Конечно, в отношении к потреблению тоже выстраивается определенная солидарность. Есть, скажем, барная тусовка — это место обитания золотой молодежи, богатой элиты. Есть хипстеры — субкультура среднего класса. И есть, наконец, гопники — очень интересная субкультура, такое радикальное крыло "нормальной молодежи". Но все эти идентичности не являются четко закрепленными, заранее заданными достатком семьи, в которой человек вырос. В целом и не очень обеспеченный молодой человек сегодня может заинтересоваться субкультурой хипстеров, а не гопников. Равно как и наоборот: стать "своим на районе", по сути, гопником, способен и человек с достатком.
— Видимо, значение имеет еще и региональная идентичность: "столичная молодежь" — это ведь тоже своего рода субкультура...
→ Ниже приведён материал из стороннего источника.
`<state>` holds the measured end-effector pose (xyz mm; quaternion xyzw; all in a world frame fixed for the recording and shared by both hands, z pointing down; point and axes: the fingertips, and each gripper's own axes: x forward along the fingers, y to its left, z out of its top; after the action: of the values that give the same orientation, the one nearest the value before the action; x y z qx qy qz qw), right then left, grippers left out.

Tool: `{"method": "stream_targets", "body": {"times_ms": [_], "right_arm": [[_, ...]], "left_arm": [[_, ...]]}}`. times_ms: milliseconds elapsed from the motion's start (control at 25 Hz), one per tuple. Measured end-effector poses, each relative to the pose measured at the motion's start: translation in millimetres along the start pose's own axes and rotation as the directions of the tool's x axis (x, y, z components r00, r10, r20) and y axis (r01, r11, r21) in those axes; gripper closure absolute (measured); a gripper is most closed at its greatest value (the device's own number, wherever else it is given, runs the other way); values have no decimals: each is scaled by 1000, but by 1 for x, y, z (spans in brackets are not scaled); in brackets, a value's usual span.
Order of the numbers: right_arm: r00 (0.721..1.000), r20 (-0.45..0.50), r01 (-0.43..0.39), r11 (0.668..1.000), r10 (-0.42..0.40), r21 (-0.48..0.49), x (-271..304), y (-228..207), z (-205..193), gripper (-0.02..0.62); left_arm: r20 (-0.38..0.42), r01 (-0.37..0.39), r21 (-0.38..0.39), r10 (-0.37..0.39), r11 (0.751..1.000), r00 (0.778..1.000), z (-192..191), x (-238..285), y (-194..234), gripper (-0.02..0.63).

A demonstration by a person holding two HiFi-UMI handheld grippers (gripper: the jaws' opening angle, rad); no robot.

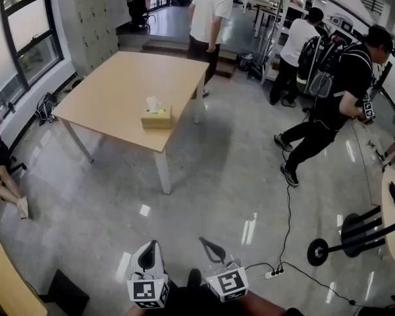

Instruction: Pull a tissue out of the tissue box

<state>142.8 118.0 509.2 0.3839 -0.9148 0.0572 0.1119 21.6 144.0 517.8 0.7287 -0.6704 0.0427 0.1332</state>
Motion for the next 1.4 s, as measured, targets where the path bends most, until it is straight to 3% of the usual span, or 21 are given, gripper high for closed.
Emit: {"method": "stream_targets", "body": {"times_ms": [600, 1120, 1400], "right_arm": [[999, -49, 22, 998, -19, 58, 54, -4, 2, 604], [992, -20, 127, 991, -126, 34, 162, -7, 56, 604], [988, -2, 155, 987, -155, 33, 209, 6, 73, 603]], "left_arm": [[-19, 36, -25, -36, 999, 999, 8, 42, 38, 588], [34, 115, -2, -115, 993, 993, 64, 119, 129, 588], [48, 122, 12, -123, 992, 991, 82, 138, 178, 588]]}}
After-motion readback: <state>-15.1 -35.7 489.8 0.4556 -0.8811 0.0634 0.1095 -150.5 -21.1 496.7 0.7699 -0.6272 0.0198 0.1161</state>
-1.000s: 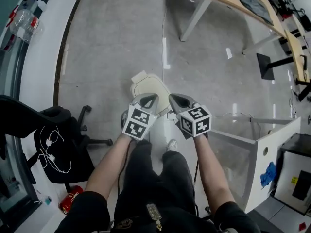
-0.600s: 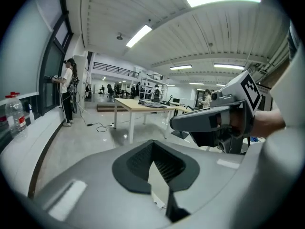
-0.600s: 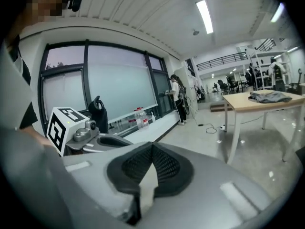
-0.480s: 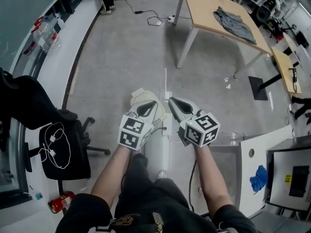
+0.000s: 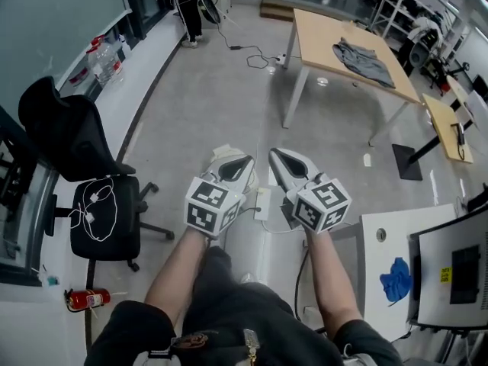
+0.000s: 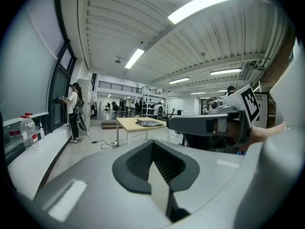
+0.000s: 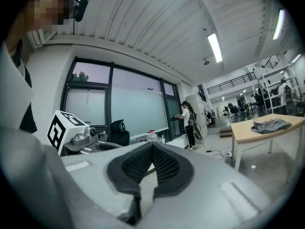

— Для России региональное измерение очень значимо. Перемещение из одной субкультуры в другую часто просто невозможно без географического перемещения в пространстве: скажем, "барной тусовки" в огромном количестве российских городов попросту нет. Именно поэтому мы сейчас затеяли интересное исследование: опрашиваем молодых людей четырех городов — Питера, Ульяновска, Махачкалы и Казани, чтобы понять, какие субкультуры заметны именно в их регионе, интегрированы в местный культурный ландшафт. И уже обнаруживаем много любопытного. Например, в Махачкале одно из самых известных и распространенных молодежных движений — это так называемые приороводы или калиноводы, то есть тусовка людей, которые увлечены российскими автомобилями марок "Лада-Приора" или "Лада-Калина", тюнингуют их, обсуждают на форумах, снимают клипы... Это, по сути, такой инвариант гопнической культуры, весьма богатый и разнообразный, замешанный на своей "локальной" идеологии: "Покупай российское", долой гламур и так далее. Похожие "ребята на районе", группировавшиеся вокруг гаражей, мастерских, встречались еще в 2000-х, но перформативно заявлять о себе в интернете, медийной среде стали только сейчас.
— Если даже гопники — это субкультура, то есть ли молодежь, которая остается в стороне от разнообразных солидарностей и избегает их влияния?
— На самом деле активных субкультурщиков всегда не больше 10-15 процентов от общей численности молодежи. Это культурное меньшинство, но оно порождает смыслы, значимые для всех остальных. Разумеется, ходить в благопристойный фитнес или в "качалочку на улице" — это еще не значит принадлежать к той или иной молодежной субкультуре, но сама популярность фитнеса, здорового образа жизни у молодых людей связана с влиянием соответствующих субкультур, задающих тренды.
— Точно ли субкультуры задают эти тренды? Может, их задают коммерческие компании или, вот, скажем, Росмолодежь научится задавать?.. Будет говорить, что модно, а что нет?..
— Многим этого хотелось бы. И молодежь действительно одна из самых зависимых социальных групп — от семьи, от различных авторитетов, от государства. Однако использовать ее очень сложно. Были классические примеры в европейской истории: скажем, национал-социалистическая партия Британии в свое время "поработала" со скинхедами, после чего это движение стало ярко националистическим, хотя изначально считалось скорее классовым и вовсе не таким радикальным. Так же "раскручивают" антимиграционные настроения внутри определенных молодежных тусовок. Но эффекты, как правило, бывают непредсказуемыми. Может возникнуть отторжение, может случиться раскол в самой тусовке... Поэтому в последнее время "топорному" вмешательству в самоопределение молодежи опытные политики предпочитают некое заигрывание: входят в ее "сцену", используют значимые для нее образы, учатся доверительно общаться. Это тонкая работа, и российская власть пока не очень понимает, как ее вести, хотя и пытается протянуть "руку дружбы" тем же байкерам или фанатам. Проектные изыскания Росмолодежи, видимо, придутся кстати: раз не получилось "формировать" устойчивые движения, наподобие "Наших", самое время работать с теми, что образуются сами собой.